[WORK ORDER] Reproduce the entire listing exactly. Leave the pictures out.

[COLLECTED DATA]
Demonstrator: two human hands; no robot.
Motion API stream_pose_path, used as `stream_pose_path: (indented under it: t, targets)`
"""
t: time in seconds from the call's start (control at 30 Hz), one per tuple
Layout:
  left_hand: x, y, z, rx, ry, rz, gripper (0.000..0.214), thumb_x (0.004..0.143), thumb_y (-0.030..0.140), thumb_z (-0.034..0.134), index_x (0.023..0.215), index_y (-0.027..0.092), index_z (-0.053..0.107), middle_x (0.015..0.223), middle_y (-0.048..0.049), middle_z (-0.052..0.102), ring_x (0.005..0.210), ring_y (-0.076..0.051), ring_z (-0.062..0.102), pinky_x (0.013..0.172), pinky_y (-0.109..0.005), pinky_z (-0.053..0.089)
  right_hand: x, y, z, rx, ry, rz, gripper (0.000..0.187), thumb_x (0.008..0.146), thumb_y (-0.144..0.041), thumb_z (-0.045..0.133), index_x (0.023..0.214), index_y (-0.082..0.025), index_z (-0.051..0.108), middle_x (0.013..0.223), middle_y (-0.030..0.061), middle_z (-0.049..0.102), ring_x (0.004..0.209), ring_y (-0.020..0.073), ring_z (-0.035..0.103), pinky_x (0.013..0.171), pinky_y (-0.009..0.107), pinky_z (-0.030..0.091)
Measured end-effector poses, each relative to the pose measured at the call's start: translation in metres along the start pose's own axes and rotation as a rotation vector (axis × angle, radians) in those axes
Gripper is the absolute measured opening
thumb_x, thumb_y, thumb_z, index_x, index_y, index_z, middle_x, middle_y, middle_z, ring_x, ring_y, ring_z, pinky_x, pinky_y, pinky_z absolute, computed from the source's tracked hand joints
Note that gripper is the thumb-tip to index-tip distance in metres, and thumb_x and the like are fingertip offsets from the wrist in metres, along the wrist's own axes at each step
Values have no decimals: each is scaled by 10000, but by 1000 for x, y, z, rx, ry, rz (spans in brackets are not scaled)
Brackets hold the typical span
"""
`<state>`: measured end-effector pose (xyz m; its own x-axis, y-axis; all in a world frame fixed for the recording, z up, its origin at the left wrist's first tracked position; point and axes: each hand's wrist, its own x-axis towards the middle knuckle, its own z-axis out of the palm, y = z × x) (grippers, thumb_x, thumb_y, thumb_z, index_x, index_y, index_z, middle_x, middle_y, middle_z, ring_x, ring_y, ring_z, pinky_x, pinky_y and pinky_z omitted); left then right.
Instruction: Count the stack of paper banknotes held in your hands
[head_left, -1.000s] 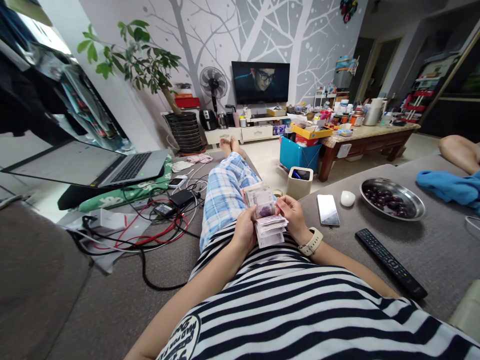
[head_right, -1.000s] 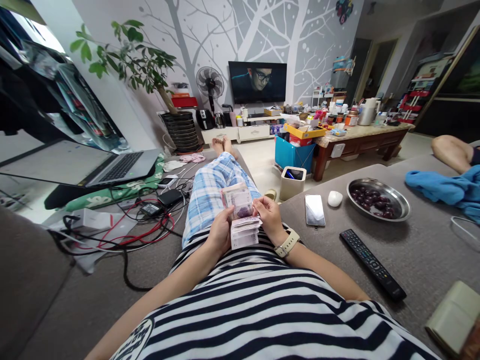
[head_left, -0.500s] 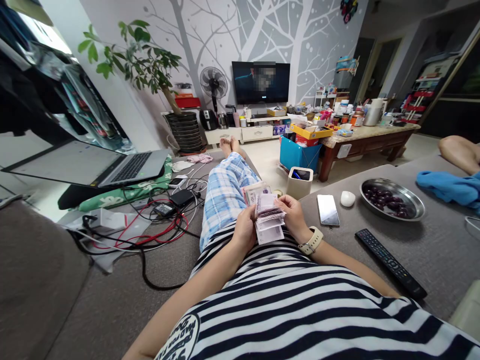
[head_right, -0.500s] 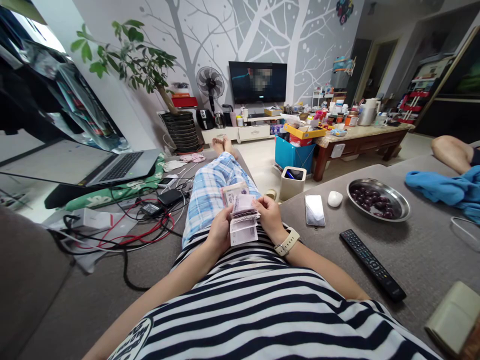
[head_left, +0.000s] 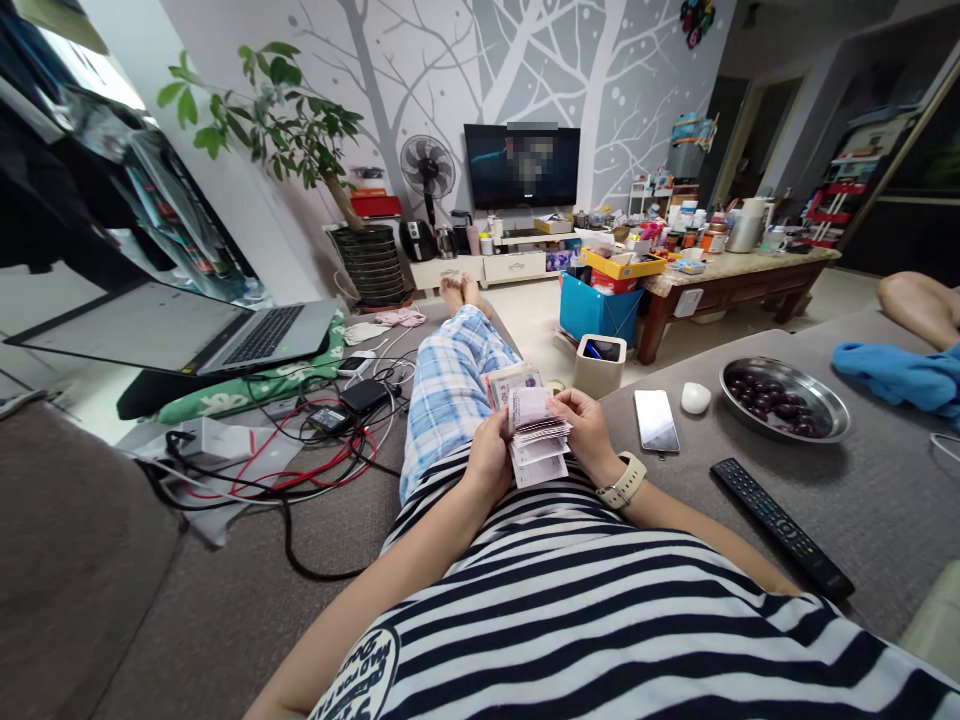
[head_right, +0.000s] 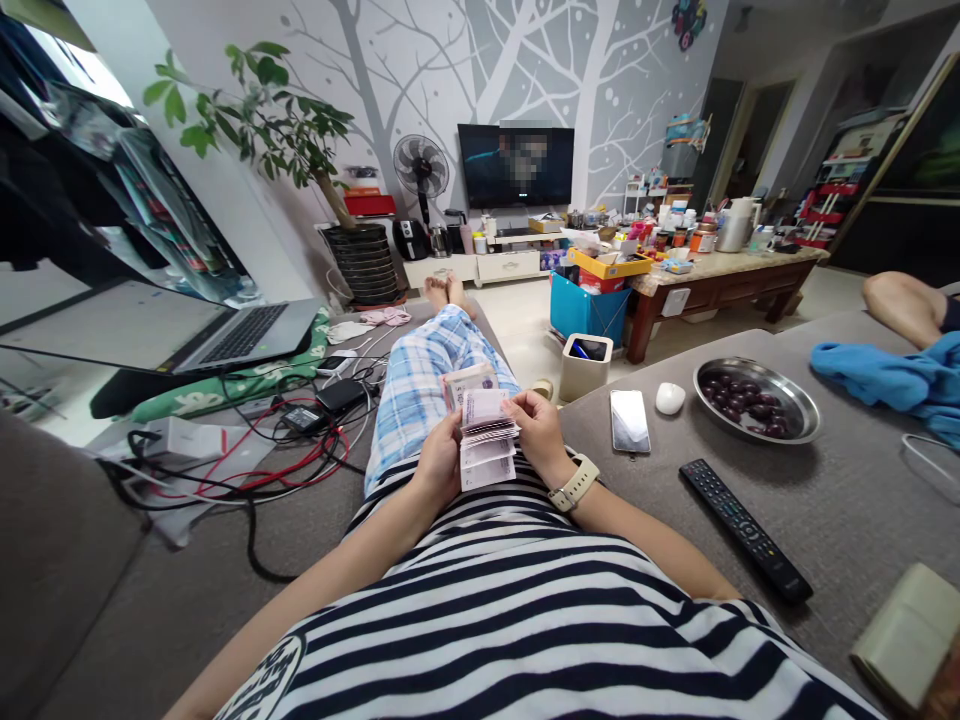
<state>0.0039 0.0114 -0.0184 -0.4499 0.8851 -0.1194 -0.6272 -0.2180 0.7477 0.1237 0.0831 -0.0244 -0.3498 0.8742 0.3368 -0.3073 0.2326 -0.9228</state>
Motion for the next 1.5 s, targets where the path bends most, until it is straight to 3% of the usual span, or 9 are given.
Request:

[ANSWER SECTION]
Demonstrator: two human hands; no robot.
Motion API stream_pose_path, used as `stream_pose_path: (indented under it: t, targets)`
"""
t: time in seconds from the call's start (control at 30 Hz), one per tuple
Layout:
  left_hand: x, y, z, rx, ry, rz, gripper (0.000..0.214), thumb_x (0.004..0.143), thumb_y (-0.030..0.140), thumb_z (-0.034..0.134), index_x (0.023..0.215), index_y (-0.027..0.092), index_z (-0.053..0.107), middle_x (0.015..0.223), middle_y (-0.048..0.049), middle_z (-0.052..0.102), ring_x (0.005..0.210), ring_y (-0.076..0.051), ring_z (-0.062..0.102), pinky_x (0.013..0.172), pinky_y (-0.109..0.005), pinky_z (-0.053..0.089)
  right_hand: x, y, z, rx, ry, rz, gripper (0.000..0.187), thumb_x (0.008..0.146), thumb_y (-0.144..0.041), thumb_z (-0.045..0.133), index_x (0.023..0.214), index_y (-0.082..0.025), index_z (-0.051..0.108), middle_x (0.013..0.223), middle_y (-0.030..0.061), middle_z (-0.049..0.102), ring_x (0.004..0.209), ring_y (-0.020..0.073), ring_z (-0.035..0.103), pinky_x (0.013..0.171), pinky_y (-0.009..0.107), pinky_z (-0.030..0.091)
Measured end-effector poses, each relative to the pose measured at the call's start: translation in metres along the start pose's own axes and rotation as a rotation vector (axis × angle, radians) in those axes
Gripper is the absolute measured opening
thumb_x, thumb_y, thumb_z, index_x, index_y, index_z, middle_x, middle_y, middle_z, ring_x, ring_y, ring_z, pinky_x, pinky_y, pinky_z absolute, computed from the source's tracked hand joints
Note that gripper is the thumb-tip to index-tip distance in metres, and thumb_x and the like are fingertip offsets from the wrist in metres, along the wrist's own axes at each step
Values have no decimals: each is scaled by 10000, but by 1000 for x, y, z, rx, ry, rz (spans in brackets are not scaled)
Brackets hold the typical span
"""
`<state>`: measured end-effector pose (xyz m; its own x-axis, y-axis; all in a world frame fixed for the recording, z up, its origin at the left wrist's first tracked position; point and axes: each hand's wrist, its own x-axis towards the middle knuckle, its own z-axis out of the palm, y = z × x) (grippers, thumb_x, thumb_y, thumb_z, index_x, index_y, index_z, middle_x, middle_y, middle_z, ring_x, ring_y, ring_z, pinky_x, pinky_y and pinky_z omitted); left then right.
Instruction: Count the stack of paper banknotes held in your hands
[head_left, -1.000s] 
[head_right, -1.000s] 
[head_left, -0.500s] 
[head_right, -0.500s] 
[head_left, +0.000s] 
[head_right, +0.000s] 
<state>0.0039 0.0114 -0.0184 -0.4499 0.8851 -0.1194 -0.6272 -0.2180 0.7477 0.1237 0.0831 -0.0244 -0.3498 0.8742 0.3368 -0.3073 0.2326 -0.9228</state>
Motion for the next 1.5 s, targets where the path bends most, until it is straight to 3% of the usual span, or 9 are given.
Request:

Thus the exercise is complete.